Grüne: 2010 wird Jahr der Augenauswischerei in der Armutsbekämpfung

Wien (OTS) - "Das Jahr 2010 wird das Jahr der Augenauswischerei in der Armutsbekämpfung", meint Karl Öllinger, Sozialsprecher der Grünen zum gestern versandten Entwurf zur Mindestsicherung. "Um 15 Prozent weniger Geld für 100.000 Betroffene mehr. Das allein zeigt schon, dass die Bundesregierung Armutsbekämpfung nicht ernst nimmt." Erst letzte Woche veröffentlichte die Statistik Austria Daten, nach denen die Zahl der Menschen in manifester Armut im letzten Jahr um fast 100.000 gestiegen ist. Gleichzeitig schickt die Regierung einen Mini-Sicherungs-Entwurf aus, in dem die ursprüngliche (ohnedies schon zu niedrige) Sicherungshöhe noch einmal um 15 Prozent gekürzt wird.

Zynisch ist nach Ansicht Öllingers, dass in den Erläuterungen zum Begutachtungsentwurf auf die Ergebnisse der Statistik Austria Bezug genommen wird. "Die Mini-Sicherung der Bundesregierung ist um 206 Euro im Monat niedriger als die Armutsgefährdungsschwelle der Statistik Austria. Diese Mini-Sicherung hängt armutsgefährdeten Menschen 'Betonpatschn' um und versenkt sie in Dauerarmut. Kein/e einzige/r MindestsicherungsbezieherIn wird über diese der Armut entkommen können."

Der vorgelegte Entwurf schwindelt sich auch in anderen Punkten um die wichtigen Fragen herum.

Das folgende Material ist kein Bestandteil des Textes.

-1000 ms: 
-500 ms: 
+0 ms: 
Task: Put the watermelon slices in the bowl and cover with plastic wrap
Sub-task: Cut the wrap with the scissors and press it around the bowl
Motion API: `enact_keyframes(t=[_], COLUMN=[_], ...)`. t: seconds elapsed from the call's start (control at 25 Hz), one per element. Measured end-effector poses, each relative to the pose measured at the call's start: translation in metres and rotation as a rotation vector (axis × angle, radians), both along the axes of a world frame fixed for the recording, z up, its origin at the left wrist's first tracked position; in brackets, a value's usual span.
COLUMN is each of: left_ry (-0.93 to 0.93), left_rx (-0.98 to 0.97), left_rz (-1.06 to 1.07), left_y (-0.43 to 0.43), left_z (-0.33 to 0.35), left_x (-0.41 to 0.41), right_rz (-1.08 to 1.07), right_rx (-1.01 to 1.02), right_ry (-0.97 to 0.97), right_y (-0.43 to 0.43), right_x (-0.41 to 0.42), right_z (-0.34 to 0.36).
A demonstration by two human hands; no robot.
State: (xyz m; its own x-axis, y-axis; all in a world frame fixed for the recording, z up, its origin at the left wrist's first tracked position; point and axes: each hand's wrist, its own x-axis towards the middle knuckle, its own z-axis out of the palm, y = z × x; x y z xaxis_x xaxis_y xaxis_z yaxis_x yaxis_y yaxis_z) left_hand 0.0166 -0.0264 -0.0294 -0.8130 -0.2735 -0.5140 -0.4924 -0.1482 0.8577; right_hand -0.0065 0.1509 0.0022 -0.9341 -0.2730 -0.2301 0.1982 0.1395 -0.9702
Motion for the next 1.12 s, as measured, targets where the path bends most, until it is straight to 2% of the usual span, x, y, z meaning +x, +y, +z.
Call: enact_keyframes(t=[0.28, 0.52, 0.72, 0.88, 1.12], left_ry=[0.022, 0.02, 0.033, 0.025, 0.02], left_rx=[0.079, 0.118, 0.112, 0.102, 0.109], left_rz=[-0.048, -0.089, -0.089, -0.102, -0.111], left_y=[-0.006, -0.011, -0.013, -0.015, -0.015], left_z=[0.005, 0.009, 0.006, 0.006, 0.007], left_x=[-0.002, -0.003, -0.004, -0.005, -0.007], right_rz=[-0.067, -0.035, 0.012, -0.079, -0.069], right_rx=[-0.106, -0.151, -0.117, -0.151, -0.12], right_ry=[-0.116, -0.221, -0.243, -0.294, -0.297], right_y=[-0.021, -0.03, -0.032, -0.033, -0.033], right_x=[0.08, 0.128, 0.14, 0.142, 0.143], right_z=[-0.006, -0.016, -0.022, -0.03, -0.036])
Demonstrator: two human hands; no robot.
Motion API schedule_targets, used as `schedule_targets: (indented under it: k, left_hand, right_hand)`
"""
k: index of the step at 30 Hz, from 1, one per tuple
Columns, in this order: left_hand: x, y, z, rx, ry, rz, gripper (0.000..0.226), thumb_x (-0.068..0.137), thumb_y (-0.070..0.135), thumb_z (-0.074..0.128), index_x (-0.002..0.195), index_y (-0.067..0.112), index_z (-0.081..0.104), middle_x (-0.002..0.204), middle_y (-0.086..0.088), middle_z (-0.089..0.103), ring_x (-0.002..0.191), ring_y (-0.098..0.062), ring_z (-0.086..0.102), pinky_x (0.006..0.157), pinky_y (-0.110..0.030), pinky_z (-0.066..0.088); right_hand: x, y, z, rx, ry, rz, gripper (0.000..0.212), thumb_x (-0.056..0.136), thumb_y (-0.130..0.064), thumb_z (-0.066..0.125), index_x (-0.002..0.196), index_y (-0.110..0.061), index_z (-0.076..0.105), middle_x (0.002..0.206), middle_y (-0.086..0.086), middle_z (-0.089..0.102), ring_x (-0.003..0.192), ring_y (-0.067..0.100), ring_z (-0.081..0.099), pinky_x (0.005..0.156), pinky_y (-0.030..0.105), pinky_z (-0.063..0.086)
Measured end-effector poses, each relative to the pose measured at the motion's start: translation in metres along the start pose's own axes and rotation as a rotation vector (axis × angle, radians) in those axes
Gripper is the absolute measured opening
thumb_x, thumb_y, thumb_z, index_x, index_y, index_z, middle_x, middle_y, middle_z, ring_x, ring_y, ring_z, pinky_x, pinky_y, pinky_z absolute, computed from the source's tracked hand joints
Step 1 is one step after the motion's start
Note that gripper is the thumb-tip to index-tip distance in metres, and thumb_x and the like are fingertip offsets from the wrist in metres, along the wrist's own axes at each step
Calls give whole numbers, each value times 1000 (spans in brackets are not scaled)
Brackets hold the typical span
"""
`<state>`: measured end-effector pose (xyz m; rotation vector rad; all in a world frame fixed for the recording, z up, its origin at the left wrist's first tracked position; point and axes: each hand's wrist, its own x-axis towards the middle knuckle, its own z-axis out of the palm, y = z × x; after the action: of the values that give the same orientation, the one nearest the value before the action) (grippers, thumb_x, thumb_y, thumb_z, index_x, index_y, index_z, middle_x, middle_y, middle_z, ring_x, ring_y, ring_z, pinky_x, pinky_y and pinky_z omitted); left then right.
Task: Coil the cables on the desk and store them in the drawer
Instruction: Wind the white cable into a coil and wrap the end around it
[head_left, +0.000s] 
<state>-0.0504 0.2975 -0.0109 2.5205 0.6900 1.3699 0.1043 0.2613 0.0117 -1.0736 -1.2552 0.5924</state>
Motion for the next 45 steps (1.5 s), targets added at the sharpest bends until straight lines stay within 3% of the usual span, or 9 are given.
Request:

Weder wird das niedrige österreichische Arbeitslosengeld auf den EU-Schnitt von 70 Prozent angehoben noch die ungerechte Anrechnung von Partnereinkommen in der Notstandshilfe substantiell verbessert, kritisiert Öllinger: "Von den Versprechungen der Regierung zur Armutsbekämpfung bleibt nichts übrig außer heißer Luft."